Your task: From the entries below, gather each line containing the word "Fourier".

______________________________

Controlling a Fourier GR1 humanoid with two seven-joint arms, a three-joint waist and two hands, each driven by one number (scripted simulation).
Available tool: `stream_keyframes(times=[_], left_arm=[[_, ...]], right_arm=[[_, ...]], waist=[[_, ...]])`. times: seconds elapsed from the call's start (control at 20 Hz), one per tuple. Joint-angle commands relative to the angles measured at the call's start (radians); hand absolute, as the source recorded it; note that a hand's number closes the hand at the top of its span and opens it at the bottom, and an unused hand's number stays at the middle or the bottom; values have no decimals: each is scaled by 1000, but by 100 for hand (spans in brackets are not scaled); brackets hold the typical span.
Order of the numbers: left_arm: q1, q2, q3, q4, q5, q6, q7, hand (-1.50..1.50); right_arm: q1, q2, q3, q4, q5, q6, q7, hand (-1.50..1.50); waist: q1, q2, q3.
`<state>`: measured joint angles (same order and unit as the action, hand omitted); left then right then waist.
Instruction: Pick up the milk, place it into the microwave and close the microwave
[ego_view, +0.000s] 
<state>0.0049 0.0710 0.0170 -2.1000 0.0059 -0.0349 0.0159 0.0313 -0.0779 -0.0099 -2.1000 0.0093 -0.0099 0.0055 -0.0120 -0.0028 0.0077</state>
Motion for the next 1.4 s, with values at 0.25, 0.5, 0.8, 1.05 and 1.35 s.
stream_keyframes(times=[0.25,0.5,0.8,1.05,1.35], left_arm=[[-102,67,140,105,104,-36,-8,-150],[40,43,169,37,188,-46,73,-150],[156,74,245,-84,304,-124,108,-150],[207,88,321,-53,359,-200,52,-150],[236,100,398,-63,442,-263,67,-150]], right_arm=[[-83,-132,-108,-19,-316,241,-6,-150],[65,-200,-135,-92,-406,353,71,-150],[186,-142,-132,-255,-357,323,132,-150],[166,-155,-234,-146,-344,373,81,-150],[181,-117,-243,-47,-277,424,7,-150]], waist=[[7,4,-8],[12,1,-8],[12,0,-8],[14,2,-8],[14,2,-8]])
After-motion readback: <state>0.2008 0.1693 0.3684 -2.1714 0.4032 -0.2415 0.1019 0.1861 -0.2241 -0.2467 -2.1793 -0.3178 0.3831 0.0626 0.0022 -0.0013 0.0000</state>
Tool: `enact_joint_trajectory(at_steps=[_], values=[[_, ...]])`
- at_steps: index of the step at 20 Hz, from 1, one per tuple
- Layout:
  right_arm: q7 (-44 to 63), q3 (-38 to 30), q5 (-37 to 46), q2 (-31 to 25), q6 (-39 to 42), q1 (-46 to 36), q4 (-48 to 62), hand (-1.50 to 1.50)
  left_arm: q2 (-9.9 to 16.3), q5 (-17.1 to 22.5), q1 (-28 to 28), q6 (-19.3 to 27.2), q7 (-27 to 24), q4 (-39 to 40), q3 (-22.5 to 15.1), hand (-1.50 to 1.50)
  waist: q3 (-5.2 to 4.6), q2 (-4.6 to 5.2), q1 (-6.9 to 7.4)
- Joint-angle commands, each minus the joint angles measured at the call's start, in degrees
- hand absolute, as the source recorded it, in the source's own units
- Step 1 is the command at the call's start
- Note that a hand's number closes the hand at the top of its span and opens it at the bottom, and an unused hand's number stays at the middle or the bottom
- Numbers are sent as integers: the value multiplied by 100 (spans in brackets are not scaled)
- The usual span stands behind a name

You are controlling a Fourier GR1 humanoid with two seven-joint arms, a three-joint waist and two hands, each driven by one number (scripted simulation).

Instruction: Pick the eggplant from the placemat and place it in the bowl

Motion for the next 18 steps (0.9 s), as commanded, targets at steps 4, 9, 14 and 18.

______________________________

Answer to this task:
Controlling a Fourier GR1 humanoid with two seven-joint arms, a three-joint waist and two hands, each driven by one number (scripted simulation).
You are controlling a Fourier GR1 humanoid with two seven-joint arms, a three-joint waist and two hands, each driven by one number (scripted simulation).

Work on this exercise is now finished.